◆ Data to use:
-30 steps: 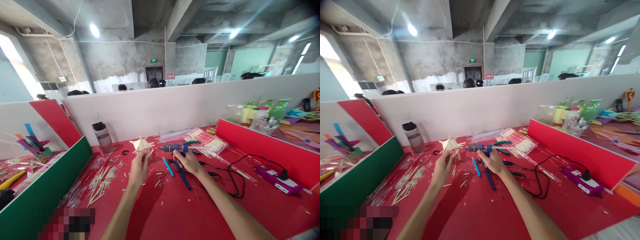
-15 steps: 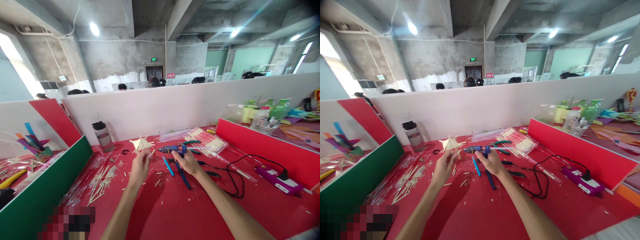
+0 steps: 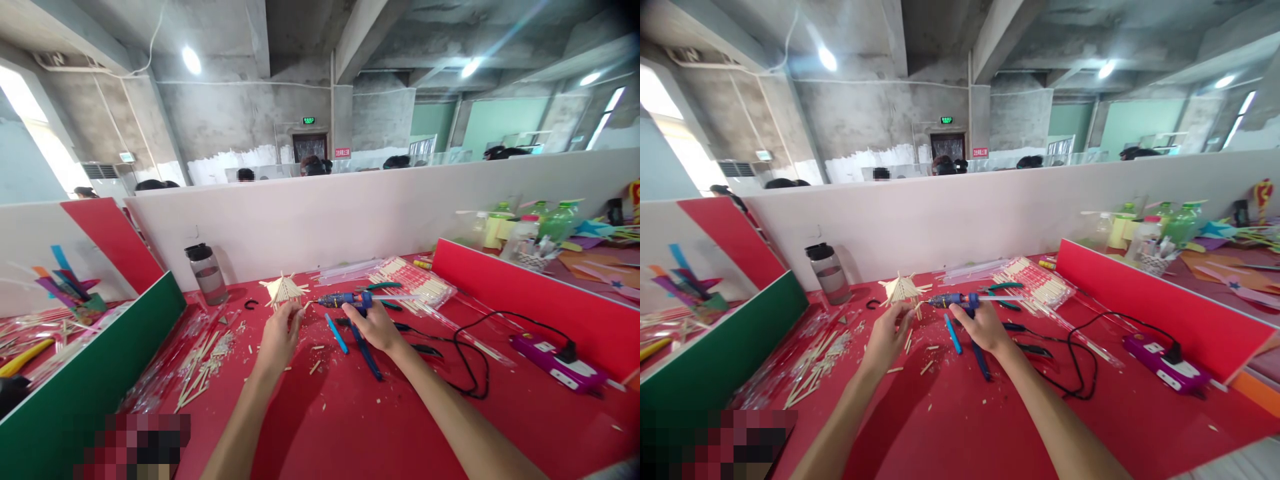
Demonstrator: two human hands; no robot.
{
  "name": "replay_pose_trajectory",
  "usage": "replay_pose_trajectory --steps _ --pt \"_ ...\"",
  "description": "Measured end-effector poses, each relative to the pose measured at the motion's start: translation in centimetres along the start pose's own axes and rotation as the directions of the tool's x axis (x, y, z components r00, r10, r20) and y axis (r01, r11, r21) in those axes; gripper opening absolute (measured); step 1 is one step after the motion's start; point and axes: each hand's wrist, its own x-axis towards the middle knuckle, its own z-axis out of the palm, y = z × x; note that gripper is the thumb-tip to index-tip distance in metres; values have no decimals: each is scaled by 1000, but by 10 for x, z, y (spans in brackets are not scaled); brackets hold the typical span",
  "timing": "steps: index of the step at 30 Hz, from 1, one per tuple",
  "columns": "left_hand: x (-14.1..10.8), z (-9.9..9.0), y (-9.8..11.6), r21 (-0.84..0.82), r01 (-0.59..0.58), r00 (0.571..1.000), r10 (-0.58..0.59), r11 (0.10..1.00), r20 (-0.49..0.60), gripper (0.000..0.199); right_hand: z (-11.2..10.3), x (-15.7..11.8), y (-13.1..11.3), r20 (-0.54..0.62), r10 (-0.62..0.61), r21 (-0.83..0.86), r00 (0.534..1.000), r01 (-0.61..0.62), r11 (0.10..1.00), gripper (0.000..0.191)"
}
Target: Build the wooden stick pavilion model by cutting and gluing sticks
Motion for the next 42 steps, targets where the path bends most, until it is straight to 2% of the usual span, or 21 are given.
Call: replay_pose_trajectory --steps 7,15,23,33,42 --pt "0 1 -1 47 -4 1000 5 999 -19 25 0 0 -2 23 -37 -19 999 38 999 48" --pt "0 2 -1 71 -4 1000 5 997 -3 26 2 -2 5 46 28 43 999 -30 999 44" --pt "0 1 -2 99 14 1000 -12 995 -14 24 2 -2 6 22 -21 -30 1000 22 999 41" --pt "-1 2 -4 142 43 999 -39 989 -29 21 4 -3 4 28 -34 -32 999 35 999 30" --pt "0 0 2 186 159 987 -154 970 -38 14 6 -3 3 28 -93 -151 995 96 984 28"
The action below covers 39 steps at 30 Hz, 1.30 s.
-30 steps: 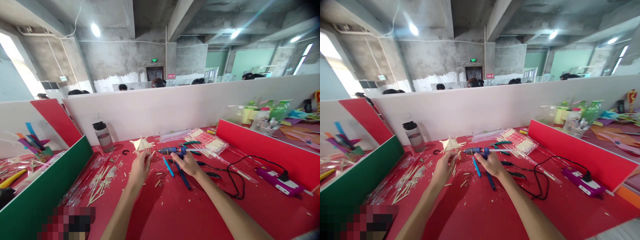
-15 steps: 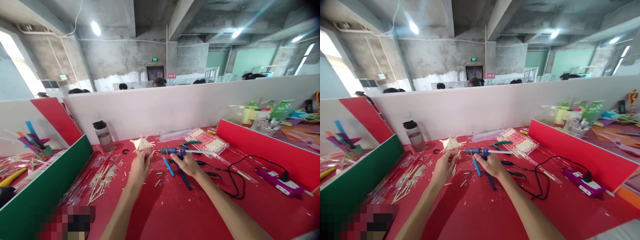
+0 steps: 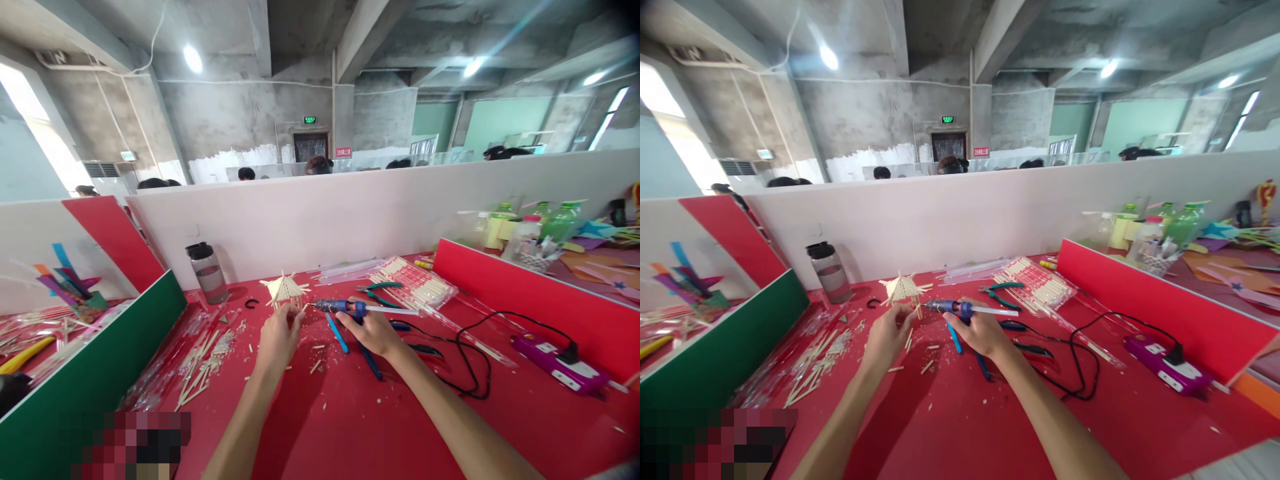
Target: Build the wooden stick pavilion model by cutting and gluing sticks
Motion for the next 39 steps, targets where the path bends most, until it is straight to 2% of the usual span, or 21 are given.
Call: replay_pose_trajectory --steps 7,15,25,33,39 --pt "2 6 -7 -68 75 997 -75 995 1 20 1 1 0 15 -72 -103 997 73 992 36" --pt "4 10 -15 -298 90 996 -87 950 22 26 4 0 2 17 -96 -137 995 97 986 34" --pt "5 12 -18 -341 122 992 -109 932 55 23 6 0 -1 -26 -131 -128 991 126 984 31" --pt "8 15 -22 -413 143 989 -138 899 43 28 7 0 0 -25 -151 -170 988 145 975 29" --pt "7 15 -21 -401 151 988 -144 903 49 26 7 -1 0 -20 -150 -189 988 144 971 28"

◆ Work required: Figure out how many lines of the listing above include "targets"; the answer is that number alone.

◆ Result for this task: 2